Goal of the exercise: Lines with the string "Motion" are to be identified in the listing and copied.

Data excerpt:
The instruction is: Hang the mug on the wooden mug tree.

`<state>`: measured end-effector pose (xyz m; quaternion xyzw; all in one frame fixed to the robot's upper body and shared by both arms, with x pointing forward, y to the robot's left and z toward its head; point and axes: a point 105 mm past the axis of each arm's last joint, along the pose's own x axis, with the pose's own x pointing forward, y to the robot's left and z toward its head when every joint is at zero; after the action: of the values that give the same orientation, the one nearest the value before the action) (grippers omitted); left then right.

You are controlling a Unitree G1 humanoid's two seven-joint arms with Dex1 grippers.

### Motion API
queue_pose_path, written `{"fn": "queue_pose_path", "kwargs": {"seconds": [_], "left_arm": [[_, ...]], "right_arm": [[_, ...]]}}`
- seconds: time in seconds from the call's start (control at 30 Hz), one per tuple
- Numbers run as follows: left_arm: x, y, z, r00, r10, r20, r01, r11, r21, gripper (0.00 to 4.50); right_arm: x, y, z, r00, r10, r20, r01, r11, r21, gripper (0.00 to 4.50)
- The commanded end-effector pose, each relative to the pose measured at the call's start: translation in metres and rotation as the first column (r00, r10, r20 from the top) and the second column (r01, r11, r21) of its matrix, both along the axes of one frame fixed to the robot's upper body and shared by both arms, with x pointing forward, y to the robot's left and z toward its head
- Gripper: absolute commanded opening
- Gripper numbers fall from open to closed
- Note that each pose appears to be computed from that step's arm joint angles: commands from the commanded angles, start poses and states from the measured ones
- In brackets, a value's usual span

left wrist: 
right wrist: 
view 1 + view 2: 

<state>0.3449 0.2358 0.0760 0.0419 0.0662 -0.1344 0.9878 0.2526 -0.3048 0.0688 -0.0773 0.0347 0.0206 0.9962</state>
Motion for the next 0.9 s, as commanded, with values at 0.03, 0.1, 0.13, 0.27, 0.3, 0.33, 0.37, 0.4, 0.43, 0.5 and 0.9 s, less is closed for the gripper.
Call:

Output of the exercise:
### Motion API
Motion for the next 0.9 s, as commanded, with values at 0.03, 0.1, 0.13, 0.27, 0.3, 0.33, 0.37, 0.4, 0.43, 0.5 and 0.9 s, less is closed for the gripper.

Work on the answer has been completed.